AML technology spend continues

Almost seven years after the events of 9/11 that heightened the world's attention to money laundering and terrorist financing, financial institutions continue to upgrade their AML monitoring systems

The survey recently conducted by OpRisk & Compliance and Protiviti provides some interesting insights into the financial services industry's use of technology to support its efforts to monitor money laundering. Not surprisingly, more than 70% of the survey respondents representing all major segments of the industry indicate they use automated systems for monitoring. Of those respondents lacking automated systems, 23% expect to install a system within the next 12 months. Of more interest, perhaps, are the participants' responses on the extent to which they continue to upgrade automated systems, the degree to which they use multiple systems, their reliance on manual monitoring to supplement automated systems and their lack of metrics to measure system performance.

To put the survey results into perspective, it might be useful to share some additional information about the demographics of the respondents. Although survey participants represent financial institutions across the globe, more than 75% of the respondents are financial institutions headquartered in the EU and North America. Two-thirds of all respondents operate in more than one country. More than 50% have total assets of more than $10 billion, including 20% with total assets greater than $250 billion. In summary, the majority of respondents are large, diversified financial services companies that are domiciled in jurisdictions with well-developed and defined anti-money laundering (AML) regimes.

Two-thirds of the survey participants have centralised monitoring functions, 30% have dispersed functions, and the remainder have outsourced monitoring. Two-thirds of the respondents also report a growth in headcount assigned to AML monitoring in the past two years, with almost 18% reporting growth of more than 50%. While 44% of the respondents report that AML monitoring reports to an AML compliance officer, about 19% state that AML monitoring reports to the business line. On this latter point, the responses from EU and North American financial services companies were significantly different, with only 11% of North American, but 26% of EU respondents reporting to the business line.

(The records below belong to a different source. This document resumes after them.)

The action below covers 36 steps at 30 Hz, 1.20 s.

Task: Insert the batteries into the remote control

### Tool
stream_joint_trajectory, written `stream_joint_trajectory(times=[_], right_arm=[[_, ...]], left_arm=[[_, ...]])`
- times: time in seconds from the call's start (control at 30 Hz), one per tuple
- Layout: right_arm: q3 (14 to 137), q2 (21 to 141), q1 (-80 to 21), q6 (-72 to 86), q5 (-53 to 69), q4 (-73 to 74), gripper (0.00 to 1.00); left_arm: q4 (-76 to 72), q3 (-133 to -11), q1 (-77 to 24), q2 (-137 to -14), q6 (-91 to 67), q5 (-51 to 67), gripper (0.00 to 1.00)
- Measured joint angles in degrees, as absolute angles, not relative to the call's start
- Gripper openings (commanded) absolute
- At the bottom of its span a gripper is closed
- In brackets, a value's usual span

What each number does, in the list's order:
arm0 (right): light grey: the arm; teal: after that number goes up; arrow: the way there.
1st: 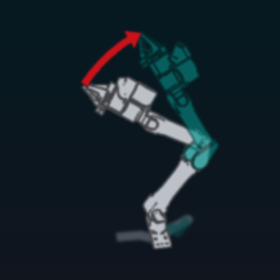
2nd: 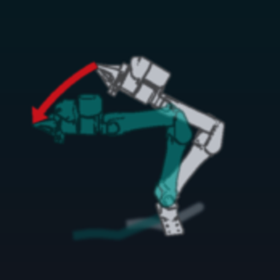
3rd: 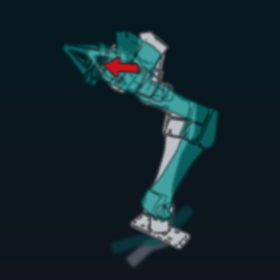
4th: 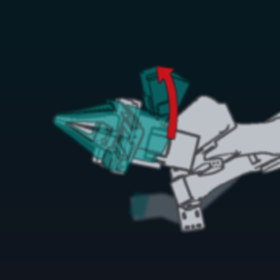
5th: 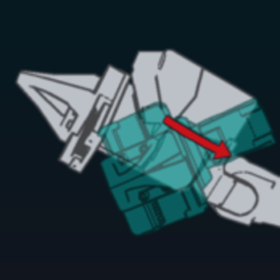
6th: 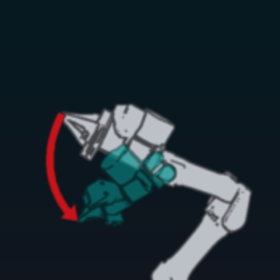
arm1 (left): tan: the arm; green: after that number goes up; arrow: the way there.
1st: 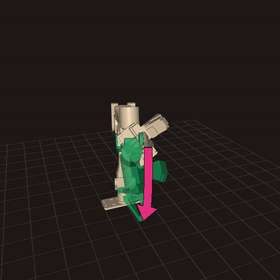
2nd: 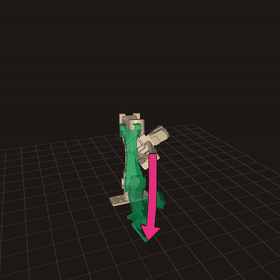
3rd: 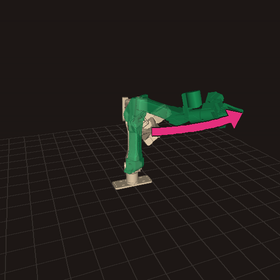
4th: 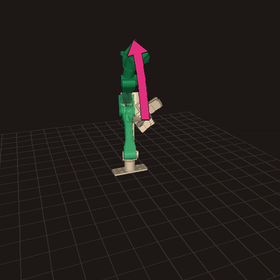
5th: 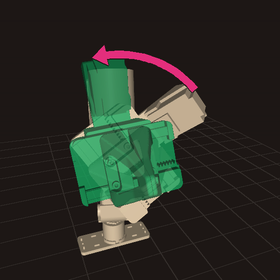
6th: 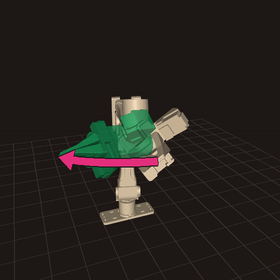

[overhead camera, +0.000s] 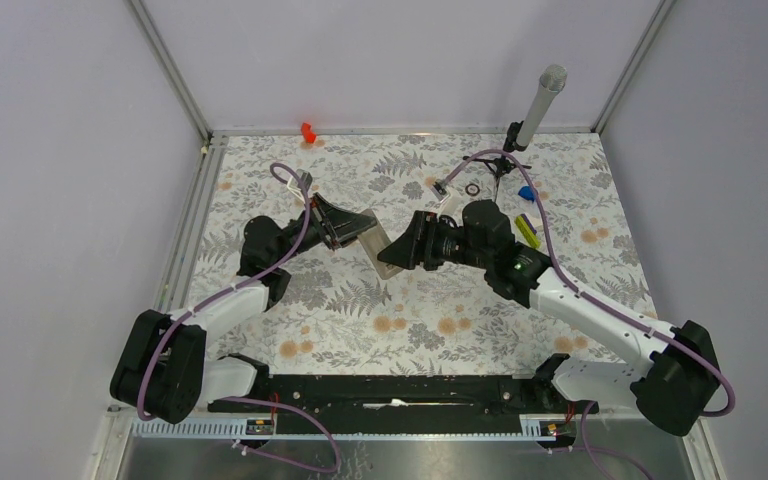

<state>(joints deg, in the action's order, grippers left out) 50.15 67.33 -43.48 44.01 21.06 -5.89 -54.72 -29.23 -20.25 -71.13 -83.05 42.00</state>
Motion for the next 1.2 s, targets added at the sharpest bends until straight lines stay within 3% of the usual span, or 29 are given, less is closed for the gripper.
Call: stream_joint_trajectory(times=[0.17, 0.27, 0.57, 0.6, 0.97, 1.07, 1.2], right_arm=[[49.41, 67.33, -43.46, 46.87, 23.24, -8.56, 0.38], [48.84, 67.4, -43.42, 48.12, 23.77, -10.22, 0.3], [47.7, 67.79, -43.22, 48.53, 24.1, -13.23, 0.26], [47.48, 67.79, -43.22, 48.18, 24.08, -13.63, 0.28], [45.63, 68.93, -43.16, 46.89, 23.64, -16.64, 0.86], [44.95, 67.31, -43.13, 46.68, 23.57, -17.1, 0.9], [44.66, 64.25, -43.11, 46.15, 24.29, -18.11, 0.87]], left_arm=[[-58.15, -29.26, -20.29, -72.25, -85.03, 43.33, 0.0], [-60.8, -29.26, -20.16, -73.58, -87.24, 43.83, 0.0], [-61.84, -29.26, -19.77, -74.0, -87.96, 43.99, 0.0], [-61.82, -29.26, -19.77, -74.0, -87.83, 43.97, 0.0], [-58.92, -29.67, -20.27, -72.77, -83.9, 45.32, 0.0], [-56.71, -30.96, -20.4, -71.68, -81.52, 46.3, 0.0], [-55.77, -32.1, -20.4, -71.02, -79.4, 47.79, 0.0]])
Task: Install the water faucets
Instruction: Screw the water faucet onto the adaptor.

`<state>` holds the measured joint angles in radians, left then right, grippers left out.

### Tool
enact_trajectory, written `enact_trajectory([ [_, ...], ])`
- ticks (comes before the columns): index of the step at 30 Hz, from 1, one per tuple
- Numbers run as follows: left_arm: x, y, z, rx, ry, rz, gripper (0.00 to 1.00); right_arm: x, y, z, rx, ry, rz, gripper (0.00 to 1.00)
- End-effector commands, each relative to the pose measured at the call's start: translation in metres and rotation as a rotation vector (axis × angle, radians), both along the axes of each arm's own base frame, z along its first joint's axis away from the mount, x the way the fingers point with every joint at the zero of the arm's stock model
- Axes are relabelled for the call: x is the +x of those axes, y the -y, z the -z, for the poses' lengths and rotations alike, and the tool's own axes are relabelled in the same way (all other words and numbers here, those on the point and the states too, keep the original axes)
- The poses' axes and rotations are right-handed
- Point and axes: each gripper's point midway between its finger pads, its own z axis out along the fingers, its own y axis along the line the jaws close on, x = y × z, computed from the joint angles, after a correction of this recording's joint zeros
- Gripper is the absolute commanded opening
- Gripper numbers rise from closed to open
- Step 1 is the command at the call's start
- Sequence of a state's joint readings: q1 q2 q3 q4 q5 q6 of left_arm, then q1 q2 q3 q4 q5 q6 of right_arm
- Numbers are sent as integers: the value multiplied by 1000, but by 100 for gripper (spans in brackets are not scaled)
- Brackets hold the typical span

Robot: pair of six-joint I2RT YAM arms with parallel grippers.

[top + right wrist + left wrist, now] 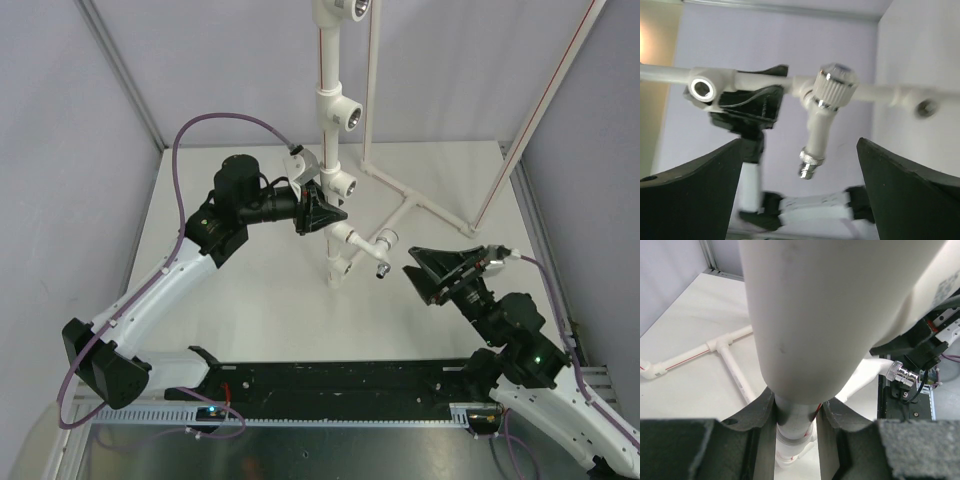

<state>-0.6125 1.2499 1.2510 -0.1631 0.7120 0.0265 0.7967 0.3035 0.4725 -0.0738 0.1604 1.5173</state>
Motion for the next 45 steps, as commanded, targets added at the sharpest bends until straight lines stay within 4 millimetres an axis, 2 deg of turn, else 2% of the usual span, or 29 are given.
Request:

Of the more than 70% of the respondents that use automated monitoring systems, more than half report using multiple systems for different products (29%) or in different countries (7%). Of this same population, 70% indicated they have upgraded or changed systems in the past two years. Despite this continuing investment in technology, nearly 75% of all respondents (83% for North American respondents) indicate they use manual monitoring to supplement their automated monitoring systems and 30% report that the automated system they purchased has fallen short of what the vendor represented. All of these responses suggest there might still remain significant opportunities to enhance automated monitoring capabilities to meet the needs of the industry, although some degree of manual monitoring will always be necessary and desirable.

While one might expect that companies selecting systems would place heavy reliance on whether or not their peer institutions used the same system, this factor, while still important to many of the respondents, trailed considerably behind the audit trail, user-friendliness, customisation and security features of the system. Ninety-three percent of the respondents indicate they took steps to customise the software they purchased, either working with the vendor (52%) or conducting their own analyses (41%) to determine which of the vendor-provided customised scenarios were appropriate for their institutions.

Despite all the time, money and effort the survey suggests institutions are putting into the design and maintenance of effective AML monitoring systems, almost one-third of the respondents have established no metrics for measuring the effectiveness of their AML monitoring systems and another third rely on regulator feedback and whether or not their staff can handle the number of alerts produced to tell them whether they are effective. Only slightly more than 25% of the respondents have developed objective standards - such as the correlation between alerts investigated and suspicious activity reports filed - to measure the efficiency and effectiveness of monitoring efforts. As the pressure grows on financial services companies to control their costs of compliance, we should expect to see greater focus - and greater demand by boards of directors and executive management - on the establishment of meaningful key performance measures to support the investment in technology.